-- REQUIREMENT --
Give back only one number: how many lines in the data below contain the word "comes".

-- Excerpts from a dataset --
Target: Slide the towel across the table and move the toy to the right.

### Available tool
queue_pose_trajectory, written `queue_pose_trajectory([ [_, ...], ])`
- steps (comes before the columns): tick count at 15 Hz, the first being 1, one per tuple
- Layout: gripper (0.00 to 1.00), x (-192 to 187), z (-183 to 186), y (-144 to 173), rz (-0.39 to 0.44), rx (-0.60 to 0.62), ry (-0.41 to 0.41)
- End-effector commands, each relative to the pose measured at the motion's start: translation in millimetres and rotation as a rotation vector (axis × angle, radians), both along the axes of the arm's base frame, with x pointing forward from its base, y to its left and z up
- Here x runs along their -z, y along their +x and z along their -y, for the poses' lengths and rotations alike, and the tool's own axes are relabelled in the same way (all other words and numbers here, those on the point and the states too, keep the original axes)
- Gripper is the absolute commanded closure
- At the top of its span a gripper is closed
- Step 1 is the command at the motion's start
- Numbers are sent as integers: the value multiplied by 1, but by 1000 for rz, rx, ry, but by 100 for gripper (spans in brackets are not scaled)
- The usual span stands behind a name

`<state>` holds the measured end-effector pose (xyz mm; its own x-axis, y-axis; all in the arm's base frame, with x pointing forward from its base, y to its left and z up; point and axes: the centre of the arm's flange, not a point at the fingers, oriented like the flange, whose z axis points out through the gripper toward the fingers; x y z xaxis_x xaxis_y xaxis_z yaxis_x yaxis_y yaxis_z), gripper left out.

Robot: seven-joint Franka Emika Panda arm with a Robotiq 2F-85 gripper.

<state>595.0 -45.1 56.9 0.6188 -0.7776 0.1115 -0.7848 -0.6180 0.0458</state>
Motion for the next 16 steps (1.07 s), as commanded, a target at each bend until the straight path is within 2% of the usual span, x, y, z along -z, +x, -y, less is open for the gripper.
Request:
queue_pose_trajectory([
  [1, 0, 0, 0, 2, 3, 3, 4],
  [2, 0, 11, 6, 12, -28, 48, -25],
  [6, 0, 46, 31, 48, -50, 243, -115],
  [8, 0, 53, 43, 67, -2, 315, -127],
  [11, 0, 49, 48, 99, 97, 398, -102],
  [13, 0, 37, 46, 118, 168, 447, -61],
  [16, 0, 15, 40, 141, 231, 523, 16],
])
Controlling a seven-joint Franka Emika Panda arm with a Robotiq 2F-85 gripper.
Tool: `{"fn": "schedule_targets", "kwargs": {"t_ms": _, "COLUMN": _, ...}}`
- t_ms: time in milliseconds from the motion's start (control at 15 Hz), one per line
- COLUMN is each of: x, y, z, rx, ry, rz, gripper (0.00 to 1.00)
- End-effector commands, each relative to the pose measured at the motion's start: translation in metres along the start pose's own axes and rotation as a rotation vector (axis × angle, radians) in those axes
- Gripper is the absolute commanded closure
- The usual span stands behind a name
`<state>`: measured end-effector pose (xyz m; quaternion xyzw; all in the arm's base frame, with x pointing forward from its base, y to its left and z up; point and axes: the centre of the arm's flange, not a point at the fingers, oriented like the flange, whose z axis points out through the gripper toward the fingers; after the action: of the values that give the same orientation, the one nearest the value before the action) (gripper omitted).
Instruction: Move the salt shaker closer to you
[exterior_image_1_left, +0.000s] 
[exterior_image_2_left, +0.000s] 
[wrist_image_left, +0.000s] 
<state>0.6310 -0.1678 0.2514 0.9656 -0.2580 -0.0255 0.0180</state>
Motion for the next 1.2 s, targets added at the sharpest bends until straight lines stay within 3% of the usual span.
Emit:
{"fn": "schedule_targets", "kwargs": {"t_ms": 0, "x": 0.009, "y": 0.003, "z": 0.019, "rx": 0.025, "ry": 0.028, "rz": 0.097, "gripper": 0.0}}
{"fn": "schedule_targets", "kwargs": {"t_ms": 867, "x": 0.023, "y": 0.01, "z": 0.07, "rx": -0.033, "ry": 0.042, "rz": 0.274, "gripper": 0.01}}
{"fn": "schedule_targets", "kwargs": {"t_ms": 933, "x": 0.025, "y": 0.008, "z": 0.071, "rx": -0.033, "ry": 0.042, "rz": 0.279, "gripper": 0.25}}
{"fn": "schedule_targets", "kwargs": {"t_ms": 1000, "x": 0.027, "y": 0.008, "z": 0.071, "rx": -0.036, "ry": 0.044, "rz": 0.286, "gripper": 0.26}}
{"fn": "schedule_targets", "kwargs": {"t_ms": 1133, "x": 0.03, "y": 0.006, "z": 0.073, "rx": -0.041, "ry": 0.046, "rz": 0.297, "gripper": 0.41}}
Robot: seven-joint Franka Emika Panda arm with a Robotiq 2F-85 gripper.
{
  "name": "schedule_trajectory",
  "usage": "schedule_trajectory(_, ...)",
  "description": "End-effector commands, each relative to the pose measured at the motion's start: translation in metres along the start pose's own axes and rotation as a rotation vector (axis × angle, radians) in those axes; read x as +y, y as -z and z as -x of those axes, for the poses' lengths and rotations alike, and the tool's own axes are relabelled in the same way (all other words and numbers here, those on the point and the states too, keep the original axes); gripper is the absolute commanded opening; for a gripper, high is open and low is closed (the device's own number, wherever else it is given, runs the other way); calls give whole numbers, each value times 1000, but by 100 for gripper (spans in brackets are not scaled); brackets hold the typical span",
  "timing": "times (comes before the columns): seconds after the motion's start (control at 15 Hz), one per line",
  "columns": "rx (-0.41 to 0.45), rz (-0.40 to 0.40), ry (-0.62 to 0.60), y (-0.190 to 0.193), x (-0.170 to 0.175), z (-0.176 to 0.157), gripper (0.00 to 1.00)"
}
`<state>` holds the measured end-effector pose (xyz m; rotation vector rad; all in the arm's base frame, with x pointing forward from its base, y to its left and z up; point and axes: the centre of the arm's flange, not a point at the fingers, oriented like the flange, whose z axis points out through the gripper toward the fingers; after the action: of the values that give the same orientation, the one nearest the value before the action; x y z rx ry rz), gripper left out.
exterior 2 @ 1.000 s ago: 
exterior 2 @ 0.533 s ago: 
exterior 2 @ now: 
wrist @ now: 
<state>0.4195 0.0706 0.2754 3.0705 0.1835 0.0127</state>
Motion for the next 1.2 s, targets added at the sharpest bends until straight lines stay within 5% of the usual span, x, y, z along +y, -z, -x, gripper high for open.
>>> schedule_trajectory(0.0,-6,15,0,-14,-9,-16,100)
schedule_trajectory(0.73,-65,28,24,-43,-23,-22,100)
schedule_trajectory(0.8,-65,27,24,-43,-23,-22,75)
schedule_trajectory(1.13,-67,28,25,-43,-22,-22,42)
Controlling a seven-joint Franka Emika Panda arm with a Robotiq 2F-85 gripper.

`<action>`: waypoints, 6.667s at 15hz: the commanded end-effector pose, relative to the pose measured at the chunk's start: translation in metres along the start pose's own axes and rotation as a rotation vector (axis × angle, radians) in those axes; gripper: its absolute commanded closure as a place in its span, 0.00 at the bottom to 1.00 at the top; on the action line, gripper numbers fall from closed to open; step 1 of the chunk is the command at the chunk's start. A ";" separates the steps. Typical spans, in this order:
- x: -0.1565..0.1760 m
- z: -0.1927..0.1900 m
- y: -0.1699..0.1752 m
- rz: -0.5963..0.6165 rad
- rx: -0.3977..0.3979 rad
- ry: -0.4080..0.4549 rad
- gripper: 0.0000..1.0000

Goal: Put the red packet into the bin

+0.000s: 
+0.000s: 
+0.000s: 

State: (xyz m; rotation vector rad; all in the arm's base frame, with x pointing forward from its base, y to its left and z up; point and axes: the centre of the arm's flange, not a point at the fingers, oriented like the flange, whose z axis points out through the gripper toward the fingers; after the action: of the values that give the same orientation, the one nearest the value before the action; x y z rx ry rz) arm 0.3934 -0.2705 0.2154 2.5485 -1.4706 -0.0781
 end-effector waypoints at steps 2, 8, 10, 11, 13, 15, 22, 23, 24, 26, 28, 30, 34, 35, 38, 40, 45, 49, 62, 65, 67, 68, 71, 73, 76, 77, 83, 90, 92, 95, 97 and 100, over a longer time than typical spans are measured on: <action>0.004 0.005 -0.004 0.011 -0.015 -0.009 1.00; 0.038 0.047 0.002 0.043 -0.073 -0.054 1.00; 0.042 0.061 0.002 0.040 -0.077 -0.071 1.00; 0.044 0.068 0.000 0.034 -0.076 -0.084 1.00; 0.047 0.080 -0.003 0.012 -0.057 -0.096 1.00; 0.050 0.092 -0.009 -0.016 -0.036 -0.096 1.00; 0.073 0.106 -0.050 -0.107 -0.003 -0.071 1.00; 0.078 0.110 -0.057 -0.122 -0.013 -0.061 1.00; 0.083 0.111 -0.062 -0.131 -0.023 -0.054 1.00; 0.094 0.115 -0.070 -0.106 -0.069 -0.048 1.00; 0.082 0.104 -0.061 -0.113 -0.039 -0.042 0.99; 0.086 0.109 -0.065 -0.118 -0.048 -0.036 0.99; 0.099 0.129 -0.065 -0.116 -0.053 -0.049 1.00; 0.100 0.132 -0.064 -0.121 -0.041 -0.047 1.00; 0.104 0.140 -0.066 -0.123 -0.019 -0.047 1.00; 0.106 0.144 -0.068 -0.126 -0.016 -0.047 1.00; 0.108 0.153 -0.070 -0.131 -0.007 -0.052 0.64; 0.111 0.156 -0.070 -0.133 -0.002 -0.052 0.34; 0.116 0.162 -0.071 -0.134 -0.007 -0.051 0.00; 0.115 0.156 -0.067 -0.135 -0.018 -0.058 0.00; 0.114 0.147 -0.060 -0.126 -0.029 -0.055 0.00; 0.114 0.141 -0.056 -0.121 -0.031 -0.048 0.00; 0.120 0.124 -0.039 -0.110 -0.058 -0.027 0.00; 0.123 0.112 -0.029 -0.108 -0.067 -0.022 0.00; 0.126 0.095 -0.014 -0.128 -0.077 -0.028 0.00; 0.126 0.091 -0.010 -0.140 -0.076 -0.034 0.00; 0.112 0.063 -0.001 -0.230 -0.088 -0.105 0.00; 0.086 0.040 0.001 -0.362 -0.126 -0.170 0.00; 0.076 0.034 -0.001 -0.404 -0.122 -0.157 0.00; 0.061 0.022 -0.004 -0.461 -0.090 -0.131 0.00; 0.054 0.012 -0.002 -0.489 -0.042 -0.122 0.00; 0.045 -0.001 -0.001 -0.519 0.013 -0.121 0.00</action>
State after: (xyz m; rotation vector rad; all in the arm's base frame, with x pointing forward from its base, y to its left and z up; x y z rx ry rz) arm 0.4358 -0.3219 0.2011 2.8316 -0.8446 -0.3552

-- EXERCISE SOLUTION --
2